__Action item__
Copy each line that includes the string "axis" from the material into your answer.

__Data block__
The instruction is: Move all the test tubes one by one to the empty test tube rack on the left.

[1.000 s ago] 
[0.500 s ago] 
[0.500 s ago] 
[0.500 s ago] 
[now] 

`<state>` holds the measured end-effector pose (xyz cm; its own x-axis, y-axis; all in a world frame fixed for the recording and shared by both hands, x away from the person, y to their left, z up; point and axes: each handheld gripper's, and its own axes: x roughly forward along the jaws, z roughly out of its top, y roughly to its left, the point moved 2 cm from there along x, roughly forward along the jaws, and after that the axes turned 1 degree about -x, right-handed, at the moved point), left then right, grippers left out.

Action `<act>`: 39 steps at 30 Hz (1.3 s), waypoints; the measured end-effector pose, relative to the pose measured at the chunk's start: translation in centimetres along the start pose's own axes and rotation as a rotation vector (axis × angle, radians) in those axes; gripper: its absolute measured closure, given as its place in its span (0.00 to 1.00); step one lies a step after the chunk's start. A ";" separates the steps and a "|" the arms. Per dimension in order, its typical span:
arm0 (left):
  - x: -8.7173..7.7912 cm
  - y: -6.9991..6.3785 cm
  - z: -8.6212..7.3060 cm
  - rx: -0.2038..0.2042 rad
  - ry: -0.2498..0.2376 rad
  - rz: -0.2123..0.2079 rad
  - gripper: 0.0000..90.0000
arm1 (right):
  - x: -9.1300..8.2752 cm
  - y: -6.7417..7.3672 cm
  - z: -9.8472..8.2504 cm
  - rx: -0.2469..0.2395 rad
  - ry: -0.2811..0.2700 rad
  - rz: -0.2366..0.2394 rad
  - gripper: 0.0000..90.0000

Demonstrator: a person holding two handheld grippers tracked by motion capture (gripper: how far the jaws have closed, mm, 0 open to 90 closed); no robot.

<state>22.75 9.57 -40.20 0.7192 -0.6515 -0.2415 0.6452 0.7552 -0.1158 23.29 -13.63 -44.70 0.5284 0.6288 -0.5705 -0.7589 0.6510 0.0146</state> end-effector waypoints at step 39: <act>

__Written reply__
`<state>` holds the measured end-effector pose (xyz cm; its own x-axis, y-axis; all in a world frame fixed for the recording and shared by both hands, x away from the person, y to their left, z up; point and axes: each handheld gripper's, and its own axes: x roughly forward along the jaws, z roughly out of its top, y roughly to its left, the point moved 2 cm from there along x, roughly forward along the jaws, and after that the axes turned 1 degree about -x, right-handed, at the moved point), left then right, grippers left out.
Action `<act>`: 39 steps at 30 Hz (1.3 s), waypoints; the measured end-effector pose, relative to the pose measured at the chunk's start: translation in centimetres along the start pose's own axes and rotation as a rotation vector (axis × angle, radians) in those axes; gripper: its absolute measured closure, given as its place in its span (0.00 to 1.00); step one lies a step after the chunk's start. A ";" separates the steps and a "|" the arms. Per dimension in order, its typical span:

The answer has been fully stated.